Mitrokhin Anton, Sutor Peter, Summers-Stay Douglas, Fermüller Cornelia, Aloimonos Yiannis
Computer Vision Laboratory, Department of Computer Science, University of Maryland Institute for Advanced Computer Studies, University of Maryland, College Park, MD, United States.
Computational and Information Sciences Directorate, Army Research Laboratory, Adelphi, MD, United States.
Front Robot AI. 2020 Jun 9;7:63. doi: 10.3389/frobt.2020.00063. eCollection 2020.

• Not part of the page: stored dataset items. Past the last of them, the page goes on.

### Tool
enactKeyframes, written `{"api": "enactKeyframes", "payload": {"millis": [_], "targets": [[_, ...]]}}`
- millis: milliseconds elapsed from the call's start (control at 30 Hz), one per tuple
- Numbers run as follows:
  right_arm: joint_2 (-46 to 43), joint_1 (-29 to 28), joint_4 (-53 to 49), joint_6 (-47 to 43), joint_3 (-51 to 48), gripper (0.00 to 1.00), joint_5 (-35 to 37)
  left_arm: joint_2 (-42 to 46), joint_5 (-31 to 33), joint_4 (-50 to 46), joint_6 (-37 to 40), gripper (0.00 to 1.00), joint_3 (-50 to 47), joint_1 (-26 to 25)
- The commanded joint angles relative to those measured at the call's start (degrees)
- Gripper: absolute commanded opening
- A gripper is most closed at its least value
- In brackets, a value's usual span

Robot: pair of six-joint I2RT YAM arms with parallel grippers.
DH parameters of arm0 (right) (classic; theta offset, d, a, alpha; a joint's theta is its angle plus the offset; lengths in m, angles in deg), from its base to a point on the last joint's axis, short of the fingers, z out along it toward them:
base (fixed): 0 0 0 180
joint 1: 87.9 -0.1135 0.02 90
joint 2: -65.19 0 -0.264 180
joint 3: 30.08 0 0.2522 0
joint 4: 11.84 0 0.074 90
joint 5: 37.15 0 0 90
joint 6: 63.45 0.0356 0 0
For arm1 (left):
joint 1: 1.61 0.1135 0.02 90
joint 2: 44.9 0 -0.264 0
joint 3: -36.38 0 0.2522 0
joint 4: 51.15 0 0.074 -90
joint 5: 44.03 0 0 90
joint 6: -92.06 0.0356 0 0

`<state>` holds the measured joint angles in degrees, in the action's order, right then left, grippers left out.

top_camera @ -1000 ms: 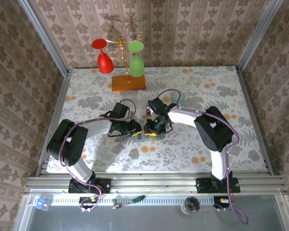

It has been proposed that machine learning techniques can benefit from symbolic representations and reasoning systems. We describe a method in which the two can be combined in a natural and direct way by use of hyperdimensional vectors and hyperdimensional computing. By using hashing neural networks to produce binary vector representations of images, we show how hyperdimensional vectors can be constructed such that vector-symbolic inference arises naturally out of their output. We design the Hyperdimensional Inference Layer (HIL) to facilitate this process and evaluate its performance compared to baseline hashing networks. In addition to this, we show that separate network outputs can directly be fused at the vector symbolic level within HILs to improve performance and robustness of the overall model. Furthermore, to the best of our knowledge, this is the first instance in which meaningful hyperdimensional representations of images are created on real data, while still maintaining hyperdimensionality.
有人提出,机器学习技术可以从符号表示和推理系统中受益。我们描述了一种方法,通过使用超维向量和超维计算,可以以自然而直接的方式将两者结合起来。通过使用哈希神经网络生成图像的二进制向量表示,我们展示了如何构建超维向量,使得向量符号推理能够自然地从其输出中产生。我们设计了超维推理层(HIL)来促进这一过程,并与基线哈希网络相比评估其性能。除此之外,我们还表明,在HIL中可以直接在向量符号级别融合单独的网络输出,以提高整体模型的性能和鲁棒性。此外,据我们所知,这是首次在真实数据上创建有意义的图像超维表示,同时仍保持超维性。